Re: logical changeset generation v3 - Source for Slony - Mailing list pgsql-hackers

From Andres Freund
Subject Re: logical changeset generation v3 - Source for Slony
Date
Msg-id 20121120114432.GB5800@awork2.anarazel.de
Whole thread Raw
In response to Re: logical changeset generation v3 - Source for Slony  (Steve Singer <steve@ssinger.info>)
List pgsql-hackers
Hi,

On 2012-11-19 19:50:32 -0500, Steve Singer wrote:
> On 12-11-18 11:07 AM, Andres Freund wrote:
> >I think we should provide some glue code to do this, otherwise people
> >will start replicating all the bugs I hacked into this... More
> >seriously: I think we should have support code here, no user will want
> >to learn the intracacies of feedback messages and such. Where that would
> >live? No idea.

> libpglogicalrep.so ?

Yea. We don't really have the infrastructure for that yet
though... Robert and me were just talking about that recently...

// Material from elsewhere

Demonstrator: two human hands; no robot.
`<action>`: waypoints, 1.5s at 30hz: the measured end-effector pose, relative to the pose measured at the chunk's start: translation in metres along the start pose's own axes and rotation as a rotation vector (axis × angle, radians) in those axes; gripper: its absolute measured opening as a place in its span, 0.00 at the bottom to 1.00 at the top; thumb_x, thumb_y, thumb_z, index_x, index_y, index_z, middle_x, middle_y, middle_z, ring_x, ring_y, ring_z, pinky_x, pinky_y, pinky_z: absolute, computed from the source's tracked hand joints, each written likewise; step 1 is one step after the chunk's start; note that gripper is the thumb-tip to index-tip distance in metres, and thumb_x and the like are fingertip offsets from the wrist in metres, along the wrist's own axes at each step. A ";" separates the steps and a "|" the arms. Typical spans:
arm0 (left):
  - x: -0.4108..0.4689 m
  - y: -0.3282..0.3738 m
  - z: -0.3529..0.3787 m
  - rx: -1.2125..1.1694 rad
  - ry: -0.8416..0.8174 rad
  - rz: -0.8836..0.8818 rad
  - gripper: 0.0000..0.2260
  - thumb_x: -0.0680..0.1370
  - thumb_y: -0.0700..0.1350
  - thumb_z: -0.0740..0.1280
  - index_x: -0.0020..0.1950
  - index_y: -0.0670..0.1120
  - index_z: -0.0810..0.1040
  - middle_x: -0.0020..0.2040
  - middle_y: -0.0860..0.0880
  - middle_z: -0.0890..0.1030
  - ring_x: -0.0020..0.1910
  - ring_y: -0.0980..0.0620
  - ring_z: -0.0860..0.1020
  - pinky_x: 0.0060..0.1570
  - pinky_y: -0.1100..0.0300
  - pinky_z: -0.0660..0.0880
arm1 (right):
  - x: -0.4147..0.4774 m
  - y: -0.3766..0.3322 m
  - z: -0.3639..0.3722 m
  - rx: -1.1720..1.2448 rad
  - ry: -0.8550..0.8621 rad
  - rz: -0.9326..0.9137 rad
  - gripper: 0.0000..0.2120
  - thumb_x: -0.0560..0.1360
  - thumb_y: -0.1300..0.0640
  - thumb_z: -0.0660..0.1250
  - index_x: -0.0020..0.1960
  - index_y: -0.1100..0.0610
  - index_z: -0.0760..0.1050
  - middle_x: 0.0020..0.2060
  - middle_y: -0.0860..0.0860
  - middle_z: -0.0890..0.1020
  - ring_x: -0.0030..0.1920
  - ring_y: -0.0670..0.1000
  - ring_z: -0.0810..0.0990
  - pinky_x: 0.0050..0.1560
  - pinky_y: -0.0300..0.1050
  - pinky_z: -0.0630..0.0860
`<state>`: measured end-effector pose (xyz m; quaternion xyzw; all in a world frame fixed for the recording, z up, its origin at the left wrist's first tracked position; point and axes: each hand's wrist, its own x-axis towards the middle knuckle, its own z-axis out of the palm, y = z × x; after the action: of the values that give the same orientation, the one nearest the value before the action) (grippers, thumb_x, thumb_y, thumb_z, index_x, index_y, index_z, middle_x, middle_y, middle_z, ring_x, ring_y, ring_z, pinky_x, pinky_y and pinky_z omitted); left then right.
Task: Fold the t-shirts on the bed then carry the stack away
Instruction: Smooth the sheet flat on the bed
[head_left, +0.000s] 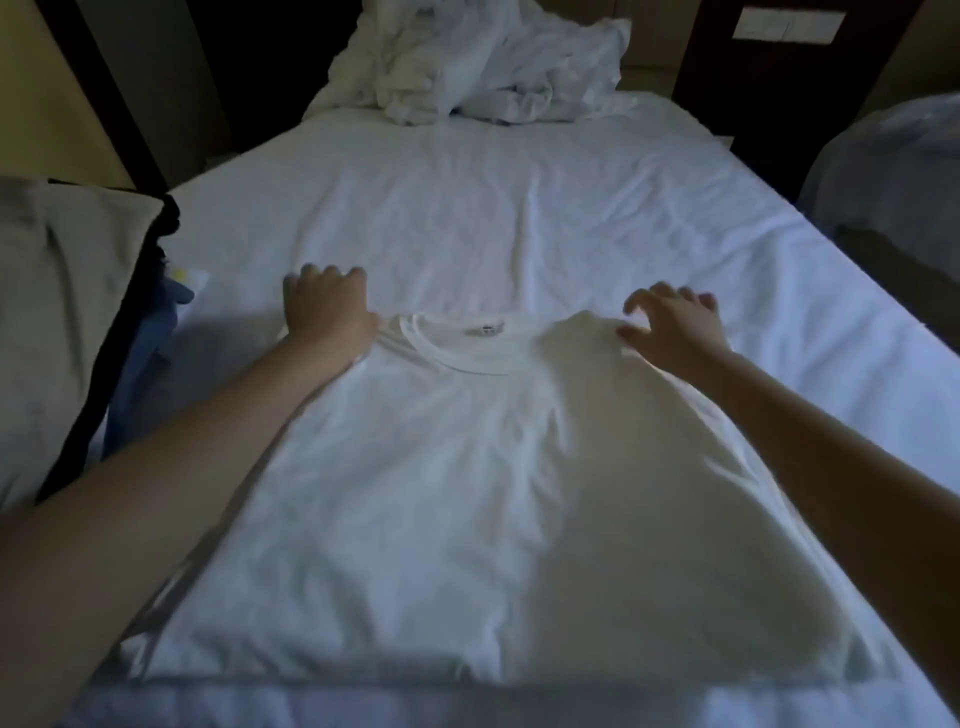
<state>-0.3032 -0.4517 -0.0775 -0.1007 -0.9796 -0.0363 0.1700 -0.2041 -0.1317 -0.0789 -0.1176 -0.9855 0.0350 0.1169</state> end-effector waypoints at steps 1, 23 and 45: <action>-0.002 0.013 -0.008 -0.035 0.067 0.089 0.18 0.77 0.52 0.57 0.59 0.44 0.76 0.57 0.40 0.78 0.58 0.39 0.74 0.56 0.51 0.66 | -0.004 -0.013 -0.006 0.018 0.073 -0.019 0.16 0.78 0.48 0.60 0.62 0.53 0.73 0.63 0.55 0.74 0.63 0.58 0.70 0.62 0.48 0.59; -0.163 0.053 -0.018 -0.135 -0.426 0.260 0.29 0.75 0.66 0.41 0.75 0.63 0.50 0.78 0.55 0.48 0.77 0.48 0.47 0.71 0.38 0.44 | -0.174 -0.090 0.005 0.011 -0.216 -0.109 0.41 0.65 0.32 0.30 0.75 0.43 0.49 0.77 0.49 0.51 0.75 0.61 0.47 0.72 0.60 0.43; -0.169 0.052 -0.055 -0.445 -0.432 0.377 0.21 0.76 0.59 0.55 0.62 0.52 0.77 0.65 0.49 0.75 0.65 0.46 0.72 0.64 0.53 0.67 | -0.337 -0.204 -0.042 1.571 -0.207 0.634 0.13 0.78 0.59 0.62 0.62 0.53 0.69 0.50 0.47 0.77 0.49 0.44 0.76 0.43 0.32 0.73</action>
<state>-0.1187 -0.4376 -0.0816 -0.3194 -0.9252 -0.1947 -0.0633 0.0790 -0.4090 -0.0937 -0.2689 -0.6014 0.7501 0.0584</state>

> >I wholeheartedly aggree. It should also be cleaned up a fair bit before
> >others copy it should we not go for having some client side library.
> >
> >Imo the library could very roughly be something like:
> >
> >state = SetupStreamingLLog(replication-slot, ...);
> >while((message = StreamingLLogNextMessage(state))
> >{
> >      write(outfd, message->data, message->length);
> >      if (received_100_messages)
> >      {
> >           fsync(outfd);
> >           StreamingLLogConfirm(message);
> >      }
> >}
> >
> >Although I guess thats not good enough because StreamingLLogNextMessage
> >would be blocking, but that shouldn't be too hard to work around.
> >
>
> How about we pass a timeout value to StreamingLLogNextMessage (..) where it
> returns if no data is available after the timeout to give the caller a
> chance to do something else.

Doesn't really integrate into the sort of loop thats often built around
poll(2), select(2) and similar. It probably should return NULL if
there's nothing there yet and we should have a
StreamingLLogWaitForMessage() or such.

> >>This is basically the Slony 2.2 sl_log format minus a few columns we no
> >>longer need (txid, actionseq).
> >>command_args is a postgresql text array of column=value pairs.  Ie [
> >>{id=1},{name='steve'},{project='slony'}]
> >It seems to me that that makes escaping unneccesarily complicated, but
> >given you already have all the code... ;)
>
> When I look at the actual code/representation we picked it is closer to
> {column1,value1,column2,value2...}

Still means you need to escape and later pasrse columnN, valueN
values. I would have expected something like (length:data, length:data)+

> >>I don't t think our output plugin will be much more complicated than the
> >>test_decoding plugin.
> >Good. Thats the idea ;). Are you ok with the interface as it is now or
> >would you like to change something?
>
> I'm going to think about this some more and maybe try to write an example
> plugin before I can say anything with confidence.

That would be very good.

> >Yes. We will also need something like that. If you remember the first
> >prototype we sent to the list, it included the concept of an
> >'origin_node' in wal record. I think you actually reviewed that one ;)
> >
> >That was exactly aimed at something like this...
> >
> >Since then my thoughts about how the origin_id looks like have changed a
> >bit:
> >- origin id is internally still represented as an uint32/Oid
> >   - never visible outside of wal/system catalogs
> >- externally visible it gets
> >   - assigned an uuid
> >   - optionally assigned a user defined name
> >- user settable (permissions?) origin when executing sql:
> >   - SET change_origin_uuid = 'uuid';
> >   - SET change_origin_name = 'user-settable-name';
> >   - defaults to the local node
> >- decoding callbacks get passed the origin of a change
> >   - txn->{origin_uuid, origin_name, origin_internal?}
> >- the init decoding callback can setup an array of interesting origins,
> >   so the others don't even get the ReorderBuffer treatment
> >
> >I have to thank the discussion on -hackers and a march through prague
> >with Marko here...

> So would the uuid and optional name assignment be done in the output plugin
> or some else?

That would be postgres infrastructure. The output plugin would get
passed at least uuid and name and potentially the internal name as well
(might be useful to build some internal caching of information).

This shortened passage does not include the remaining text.